Raffarin soutient Sarkozy et se voit à la tête de l'UMP

Publié le par rezeid

"C'est pas possible, mensonges, calculs, les nouveaux sarkozystes sont des traitres finalement, Nous nous restons Villepinistes jusqu'au bout, n'oublions jamais: la roue tourne très vite...." Ensemble avec Dominique de Villepin en 2007!

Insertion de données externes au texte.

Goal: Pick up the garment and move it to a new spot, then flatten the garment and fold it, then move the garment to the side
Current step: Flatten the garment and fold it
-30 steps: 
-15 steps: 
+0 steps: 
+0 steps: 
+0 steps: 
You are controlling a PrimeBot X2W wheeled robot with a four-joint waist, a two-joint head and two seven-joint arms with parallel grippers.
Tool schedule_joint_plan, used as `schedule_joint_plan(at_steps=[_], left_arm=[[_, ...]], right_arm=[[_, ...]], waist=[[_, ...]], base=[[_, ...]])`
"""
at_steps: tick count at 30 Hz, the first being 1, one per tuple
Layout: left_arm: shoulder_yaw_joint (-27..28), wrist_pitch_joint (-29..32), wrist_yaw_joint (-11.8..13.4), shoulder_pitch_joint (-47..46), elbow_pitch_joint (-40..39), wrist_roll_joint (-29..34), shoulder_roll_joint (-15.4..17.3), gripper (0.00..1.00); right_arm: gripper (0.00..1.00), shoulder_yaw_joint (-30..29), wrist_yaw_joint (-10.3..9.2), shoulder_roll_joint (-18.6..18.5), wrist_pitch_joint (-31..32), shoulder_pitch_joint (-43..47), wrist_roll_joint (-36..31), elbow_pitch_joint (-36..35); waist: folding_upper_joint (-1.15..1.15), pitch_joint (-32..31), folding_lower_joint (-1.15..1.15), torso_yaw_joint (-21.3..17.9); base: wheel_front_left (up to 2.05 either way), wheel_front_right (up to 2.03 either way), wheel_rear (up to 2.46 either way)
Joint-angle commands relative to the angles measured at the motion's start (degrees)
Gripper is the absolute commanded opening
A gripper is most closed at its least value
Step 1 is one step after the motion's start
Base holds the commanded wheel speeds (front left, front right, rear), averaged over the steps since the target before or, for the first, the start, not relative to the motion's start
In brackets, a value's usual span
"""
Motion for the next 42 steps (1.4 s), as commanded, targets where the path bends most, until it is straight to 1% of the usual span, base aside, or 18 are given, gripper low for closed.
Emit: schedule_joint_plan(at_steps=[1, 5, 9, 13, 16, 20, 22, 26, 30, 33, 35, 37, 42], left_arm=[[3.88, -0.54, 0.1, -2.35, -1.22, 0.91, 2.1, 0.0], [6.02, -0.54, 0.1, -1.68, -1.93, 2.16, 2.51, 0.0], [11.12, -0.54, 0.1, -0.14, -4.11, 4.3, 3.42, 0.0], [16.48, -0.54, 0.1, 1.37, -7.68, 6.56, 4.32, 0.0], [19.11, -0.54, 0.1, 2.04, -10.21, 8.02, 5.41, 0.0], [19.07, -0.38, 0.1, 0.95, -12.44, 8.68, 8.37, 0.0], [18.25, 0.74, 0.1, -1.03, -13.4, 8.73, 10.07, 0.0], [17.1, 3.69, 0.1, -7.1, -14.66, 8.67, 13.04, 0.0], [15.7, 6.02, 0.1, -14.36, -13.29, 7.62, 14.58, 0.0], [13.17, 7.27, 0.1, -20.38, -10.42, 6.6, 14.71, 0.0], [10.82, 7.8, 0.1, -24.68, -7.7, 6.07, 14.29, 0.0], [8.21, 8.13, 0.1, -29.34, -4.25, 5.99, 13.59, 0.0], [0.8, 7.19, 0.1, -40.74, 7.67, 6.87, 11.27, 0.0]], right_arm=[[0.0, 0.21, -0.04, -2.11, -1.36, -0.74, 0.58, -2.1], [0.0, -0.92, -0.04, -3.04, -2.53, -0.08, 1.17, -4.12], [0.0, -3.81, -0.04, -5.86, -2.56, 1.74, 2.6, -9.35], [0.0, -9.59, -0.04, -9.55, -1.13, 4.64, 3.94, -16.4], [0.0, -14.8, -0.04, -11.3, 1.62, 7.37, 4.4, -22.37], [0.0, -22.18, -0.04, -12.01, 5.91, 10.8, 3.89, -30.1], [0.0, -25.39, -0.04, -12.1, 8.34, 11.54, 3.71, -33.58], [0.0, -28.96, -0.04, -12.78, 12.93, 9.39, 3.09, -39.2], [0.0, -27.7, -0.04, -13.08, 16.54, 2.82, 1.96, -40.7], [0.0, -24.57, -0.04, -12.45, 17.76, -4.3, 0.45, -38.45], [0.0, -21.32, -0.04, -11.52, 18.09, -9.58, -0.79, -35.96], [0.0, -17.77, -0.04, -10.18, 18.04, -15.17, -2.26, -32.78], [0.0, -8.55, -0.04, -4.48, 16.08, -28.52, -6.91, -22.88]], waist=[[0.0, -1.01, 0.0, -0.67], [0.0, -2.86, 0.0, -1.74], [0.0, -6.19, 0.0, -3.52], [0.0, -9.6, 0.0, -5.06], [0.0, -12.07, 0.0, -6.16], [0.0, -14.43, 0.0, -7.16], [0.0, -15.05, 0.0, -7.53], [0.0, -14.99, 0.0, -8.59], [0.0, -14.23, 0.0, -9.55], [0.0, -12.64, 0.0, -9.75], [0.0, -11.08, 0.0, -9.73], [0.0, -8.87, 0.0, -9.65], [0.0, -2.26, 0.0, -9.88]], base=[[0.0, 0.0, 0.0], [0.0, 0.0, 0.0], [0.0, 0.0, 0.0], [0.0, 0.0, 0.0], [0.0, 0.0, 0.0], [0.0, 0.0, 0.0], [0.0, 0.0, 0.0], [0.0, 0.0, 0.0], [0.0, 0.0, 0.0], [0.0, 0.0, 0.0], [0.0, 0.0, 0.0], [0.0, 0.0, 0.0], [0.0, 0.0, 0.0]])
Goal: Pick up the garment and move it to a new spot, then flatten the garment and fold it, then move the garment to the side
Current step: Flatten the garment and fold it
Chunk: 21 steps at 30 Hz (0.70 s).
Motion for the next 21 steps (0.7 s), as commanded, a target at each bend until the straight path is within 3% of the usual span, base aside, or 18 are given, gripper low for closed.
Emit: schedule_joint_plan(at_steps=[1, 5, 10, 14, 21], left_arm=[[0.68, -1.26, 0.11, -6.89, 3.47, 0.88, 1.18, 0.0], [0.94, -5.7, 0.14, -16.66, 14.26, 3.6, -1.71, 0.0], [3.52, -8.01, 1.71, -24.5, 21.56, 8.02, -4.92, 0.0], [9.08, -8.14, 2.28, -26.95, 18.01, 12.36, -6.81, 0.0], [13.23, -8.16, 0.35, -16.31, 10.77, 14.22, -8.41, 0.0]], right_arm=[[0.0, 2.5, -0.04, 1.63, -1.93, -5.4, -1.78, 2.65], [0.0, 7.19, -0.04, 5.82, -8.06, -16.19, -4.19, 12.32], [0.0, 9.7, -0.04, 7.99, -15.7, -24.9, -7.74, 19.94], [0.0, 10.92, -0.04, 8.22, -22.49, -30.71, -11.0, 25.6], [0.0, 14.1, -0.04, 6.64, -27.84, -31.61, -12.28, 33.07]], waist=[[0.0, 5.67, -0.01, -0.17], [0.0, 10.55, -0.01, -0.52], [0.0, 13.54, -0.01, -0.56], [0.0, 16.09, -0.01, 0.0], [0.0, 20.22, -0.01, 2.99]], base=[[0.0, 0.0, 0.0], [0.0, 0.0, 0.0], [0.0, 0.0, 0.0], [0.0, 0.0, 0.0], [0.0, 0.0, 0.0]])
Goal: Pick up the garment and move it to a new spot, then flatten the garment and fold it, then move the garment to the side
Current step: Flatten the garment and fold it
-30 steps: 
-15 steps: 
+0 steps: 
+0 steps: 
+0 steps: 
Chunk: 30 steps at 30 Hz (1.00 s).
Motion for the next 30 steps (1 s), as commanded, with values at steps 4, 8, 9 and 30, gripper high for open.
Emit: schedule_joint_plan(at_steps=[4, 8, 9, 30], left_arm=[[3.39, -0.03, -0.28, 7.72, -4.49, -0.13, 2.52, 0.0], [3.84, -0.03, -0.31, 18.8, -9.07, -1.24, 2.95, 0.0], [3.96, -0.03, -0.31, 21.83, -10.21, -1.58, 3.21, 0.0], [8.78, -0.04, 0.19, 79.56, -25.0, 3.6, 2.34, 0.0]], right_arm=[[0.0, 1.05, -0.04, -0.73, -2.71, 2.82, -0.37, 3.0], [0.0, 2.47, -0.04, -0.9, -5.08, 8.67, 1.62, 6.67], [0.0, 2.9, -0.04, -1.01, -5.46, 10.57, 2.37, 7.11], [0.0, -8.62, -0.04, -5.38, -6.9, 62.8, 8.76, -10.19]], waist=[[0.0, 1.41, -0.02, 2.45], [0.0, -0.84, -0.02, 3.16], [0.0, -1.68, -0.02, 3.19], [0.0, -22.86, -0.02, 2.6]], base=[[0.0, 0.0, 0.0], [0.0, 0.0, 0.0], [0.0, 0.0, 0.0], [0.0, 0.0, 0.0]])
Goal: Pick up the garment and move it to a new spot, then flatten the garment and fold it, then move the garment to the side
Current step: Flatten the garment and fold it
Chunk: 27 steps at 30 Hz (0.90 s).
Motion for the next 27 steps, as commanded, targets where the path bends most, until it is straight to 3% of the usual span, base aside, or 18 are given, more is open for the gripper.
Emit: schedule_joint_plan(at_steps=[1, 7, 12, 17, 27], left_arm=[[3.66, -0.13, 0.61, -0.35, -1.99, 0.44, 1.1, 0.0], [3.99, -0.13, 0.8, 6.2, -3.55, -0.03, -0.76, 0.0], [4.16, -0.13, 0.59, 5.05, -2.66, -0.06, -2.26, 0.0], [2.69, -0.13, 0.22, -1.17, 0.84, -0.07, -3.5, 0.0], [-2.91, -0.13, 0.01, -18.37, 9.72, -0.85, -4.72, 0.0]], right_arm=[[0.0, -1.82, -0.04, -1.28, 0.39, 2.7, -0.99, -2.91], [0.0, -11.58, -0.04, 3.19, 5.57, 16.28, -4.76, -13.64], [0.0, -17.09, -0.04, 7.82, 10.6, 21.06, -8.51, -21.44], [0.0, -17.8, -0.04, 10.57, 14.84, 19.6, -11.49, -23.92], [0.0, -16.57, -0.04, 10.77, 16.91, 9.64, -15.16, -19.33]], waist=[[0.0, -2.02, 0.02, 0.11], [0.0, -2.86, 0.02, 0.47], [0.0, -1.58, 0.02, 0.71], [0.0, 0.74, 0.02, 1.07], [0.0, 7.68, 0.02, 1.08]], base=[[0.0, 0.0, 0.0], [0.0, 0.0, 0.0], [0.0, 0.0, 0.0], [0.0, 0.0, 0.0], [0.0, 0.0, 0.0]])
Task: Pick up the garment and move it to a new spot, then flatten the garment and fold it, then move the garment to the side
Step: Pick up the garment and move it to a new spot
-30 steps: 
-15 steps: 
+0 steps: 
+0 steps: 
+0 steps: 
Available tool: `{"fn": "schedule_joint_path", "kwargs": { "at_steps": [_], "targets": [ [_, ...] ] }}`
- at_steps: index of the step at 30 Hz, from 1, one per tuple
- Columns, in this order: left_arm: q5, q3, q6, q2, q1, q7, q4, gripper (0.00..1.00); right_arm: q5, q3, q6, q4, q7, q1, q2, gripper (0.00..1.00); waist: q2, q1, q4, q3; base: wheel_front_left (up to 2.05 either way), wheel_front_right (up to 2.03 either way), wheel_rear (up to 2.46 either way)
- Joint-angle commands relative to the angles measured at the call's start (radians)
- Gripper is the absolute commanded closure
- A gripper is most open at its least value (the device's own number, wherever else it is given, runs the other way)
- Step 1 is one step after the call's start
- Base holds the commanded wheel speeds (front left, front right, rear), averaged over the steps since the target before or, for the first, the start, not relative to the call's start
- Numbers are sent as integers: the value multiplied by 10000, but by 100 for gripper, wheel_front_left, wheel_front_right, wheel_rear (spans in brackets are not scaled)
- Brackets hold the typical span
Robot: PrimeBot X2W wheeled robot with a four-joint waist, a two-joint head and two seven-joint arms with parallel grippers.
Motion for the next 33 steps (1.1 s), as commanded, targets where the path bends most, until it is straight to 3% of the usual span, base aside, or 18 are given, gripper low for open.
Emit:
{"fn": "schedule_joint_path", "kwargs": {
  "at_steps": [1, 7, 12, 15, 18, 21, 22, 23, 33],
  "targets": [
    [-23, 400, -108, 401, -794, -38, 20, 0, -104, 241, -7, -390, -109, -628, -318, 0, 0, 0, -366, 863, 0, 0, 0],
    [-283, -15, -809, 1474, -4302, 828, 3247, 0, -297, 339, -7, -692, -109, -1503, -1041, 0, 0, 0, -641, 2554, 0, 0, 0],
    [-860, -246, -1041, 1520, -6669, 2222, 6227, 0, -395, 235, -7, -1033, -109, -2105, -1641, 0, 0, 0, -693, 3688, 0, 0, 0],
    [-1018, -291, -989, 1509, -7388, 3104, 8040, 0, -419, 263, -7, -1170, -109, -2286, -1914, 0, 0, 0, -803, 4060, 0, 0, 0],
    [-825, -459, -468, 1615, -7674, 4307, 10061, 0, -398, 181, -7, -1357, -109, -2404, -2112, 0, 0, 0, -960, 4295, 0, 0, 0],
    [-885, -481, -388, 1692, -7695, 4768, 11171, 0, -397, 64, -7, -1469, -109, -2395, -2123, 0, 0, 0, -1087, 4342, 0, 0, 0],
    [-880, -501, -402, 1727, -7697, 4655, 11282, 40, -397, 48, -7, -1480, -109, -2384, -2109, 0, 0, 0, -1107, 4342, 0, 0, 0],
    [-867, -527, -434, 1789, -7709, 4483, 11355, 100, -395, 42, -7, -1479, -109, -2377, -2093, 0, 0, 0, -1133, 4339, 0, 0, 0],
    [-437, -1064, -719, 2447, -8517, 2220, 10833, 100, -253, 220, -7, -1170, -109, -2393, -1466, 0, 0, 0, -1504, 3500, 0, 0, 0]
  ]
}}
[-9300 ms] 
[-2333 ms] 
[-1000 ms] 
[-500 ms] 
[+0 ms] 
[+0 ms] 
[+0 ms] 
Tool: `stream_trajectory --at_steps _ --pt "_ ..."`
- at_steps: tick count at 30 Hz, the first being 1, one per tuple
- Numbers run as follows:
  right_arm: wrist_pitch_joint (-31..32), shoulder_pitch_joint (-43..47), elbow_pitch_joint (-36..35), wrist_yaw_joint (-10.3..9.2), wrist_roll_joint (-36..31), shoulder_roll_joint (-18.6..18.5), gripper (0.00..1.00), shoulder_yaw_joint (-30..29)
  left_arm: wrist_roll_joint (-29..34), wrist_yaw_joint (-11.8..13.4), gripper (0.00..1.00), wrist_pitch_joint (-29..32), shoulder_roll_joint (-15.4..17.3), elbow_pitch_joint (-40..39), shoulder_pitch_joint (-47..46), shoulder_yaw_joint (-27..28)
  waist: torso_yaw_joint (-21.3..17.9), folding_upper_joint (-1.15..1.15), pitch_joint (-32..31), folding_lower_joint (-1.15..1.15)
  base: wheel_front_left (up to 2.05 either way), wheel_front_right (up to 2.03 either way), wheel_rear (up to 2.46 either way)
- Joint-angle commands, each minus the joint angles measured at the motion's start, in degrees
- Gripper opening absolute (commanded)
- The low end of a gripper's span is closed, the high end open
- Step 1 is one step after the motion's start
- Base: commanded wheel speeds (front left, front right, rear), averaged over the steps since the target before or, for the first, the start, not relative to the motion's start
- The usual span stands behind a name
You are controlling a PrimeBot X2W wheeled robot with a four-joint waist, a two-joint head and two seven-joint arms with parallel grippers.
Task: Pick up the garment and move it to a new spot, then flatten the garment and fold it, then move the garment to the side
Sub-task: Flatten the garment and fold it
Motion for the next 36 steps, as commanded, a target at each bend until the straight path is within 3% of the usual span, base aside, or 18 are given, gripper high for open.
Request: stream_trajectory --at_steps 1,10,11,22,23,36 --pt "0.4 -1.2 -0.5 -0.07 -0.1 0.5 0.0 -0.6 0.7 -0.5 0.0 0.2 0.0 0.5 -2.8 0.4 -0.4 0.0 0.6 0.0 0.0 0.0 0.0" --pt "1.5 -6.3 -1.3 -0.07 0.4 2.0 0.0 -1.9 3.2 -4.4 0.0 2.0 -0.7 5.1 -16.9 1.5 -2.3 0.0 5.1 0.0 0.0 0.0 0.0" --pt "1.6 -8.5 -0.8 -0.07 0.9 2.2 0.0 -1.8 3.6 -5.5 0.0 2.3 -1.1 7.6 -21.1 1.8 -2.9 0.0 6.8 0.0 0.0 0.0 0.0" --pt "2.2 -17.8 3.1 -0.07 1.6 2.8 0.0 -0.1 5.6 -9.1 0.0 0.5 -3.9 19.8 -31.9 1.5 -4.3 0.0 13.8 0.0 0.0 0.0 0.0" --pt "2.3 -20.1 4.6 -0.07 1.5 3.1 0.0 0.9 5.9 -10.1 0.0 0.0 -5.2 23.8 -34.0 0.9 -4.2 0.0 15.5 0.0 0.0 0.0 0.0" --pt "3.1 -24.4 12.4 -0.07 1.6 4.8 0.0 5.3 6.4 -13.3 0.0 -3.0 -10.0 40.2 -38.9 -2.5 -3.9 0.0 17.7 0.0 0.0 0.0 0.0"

Sur TF1, l'ancien premier ministre a confirmé son choix pour 2007.

 
SANS SURPRISE, Jean-Pierre Raffarin a annoncé hier, sur le plateau de TF1, son soutien à Nicolas Sarkozy. L'ancien premier ministre attendait, pour le faire, la fin des forums de l'Union, qui l'obligeaient à un « devoir de neutralité ».
 
Jean-Pierre Raffarin rallie Nicolas Sarkozy sans état d'âme, estimant, comme il le dit depuis longtemps, « qu'il a les qualités d'un homme d'État ». Il s'appuie, pour l'affirmer, sur les années passées à Matignon où il a pu observer de près cet encombrant ministre. Aujourd'hui, il a invité Nicolas Sarkozy à déjeuner avec les amis de son club Dialogue et Initiative, au restaurant Chez Françoise, à Paris, pour fêter ça. Mais le soutien de Jean-Pierre Raffarin au candidat Sarkozy n'est pas un blanc-seing au président de l'UMP, dont le sénateur de la Vienne ne cache plus désormais qu'il brigue la succession.
 
Car Jean-Pierre Raffarin ne veut pas se contenter de jouer le Monsieur Loyal, ni « le retour des années Jacques Vabre », comme on ironise à l'Élysée. Il a décidé de briguer, le moment venu, la présidence de l'UMP car, selon lui, Nicolas Sarkozy devra bien « lâcher le parti » s'il est élu président de la République, ou s'il est battu : « Si Sarkozy perd la présidentielle, qui mènera la campagne des législatives, celui qui vient de perdre les élections présidentielles ? », calcule l'ancien premier ministre devant ses proches, en expliquant qu'il sera le seul à pourvoir « rassembler toute la famille ».
 
« L'UMP, je la veux, je l'aurai »
 
L'idée est d'abord venue de Nicolas Sarkozy, qui l'a évoquée lors d'un déjeuner Place Beauvau, l'été dernier. Depuis, le ministre de l'Intérieur dément en avoir jamais parlé avec Jean-Pierre Raffarin. Un déni qui a vivement irrité Raffarin, et l'a déterminé à briguer cette présidence à laqueLle, jure-t-il, « je ne pensais pas avant ». « Il ne pouvait se laisser traiter comme une marionnette, il y a tout de même des limites », s'agace son ami le député UMP Axel Poniatowski, irrité par le « sans-gêne » du patron de l'UMP. Il confirme, tout comme Dominique Bussereau, actuel ministre de l'Agriculture, que Nicolas Sarkozy a proposé la présidence de l'UMP lors de ce déjeuner où ils étaient également présents.
 
Depuis, Jean-Pierre Raffarin est discrètement en campagne. À ses proches, il répète, à propos de l'UMP : « Je la veux, je l'aurai. » Il exclut toute concurrence avec Alain Juppé : « Il n'y aura pas de problème avec Alain Juppé », anticipe-t-il, expliquant que « le RPR à tous les étages, ça suffit. Nous, les UDF et les centristes, nous en avons marre d'être les harkis de l'UMP ». Une démarche qui laisse sceptique à l'UMP, où l'on rappelle qu'il faudra se faire élire par plus de 300 000 militants. « Le candidat devra avoir une fibre militante, ce qui n'est pas le cas de Raffarin, mais il faut lui laisser toutes ses illusions », glisse déjà un ancien ministre de son équipe. Reste l'hypothèse d'une stratégie de conquête de la présidence du Sénat par la présidence de l'UMP. Jean-Pierre Raffarin s'en défend. « Nous devons maintenant inventer l'UMP d'après. Ce parti a été créé pour durer encore vingt-cinq ans », glisse-t-il en allusion au slogan de l'UMP sur « la France d'après ».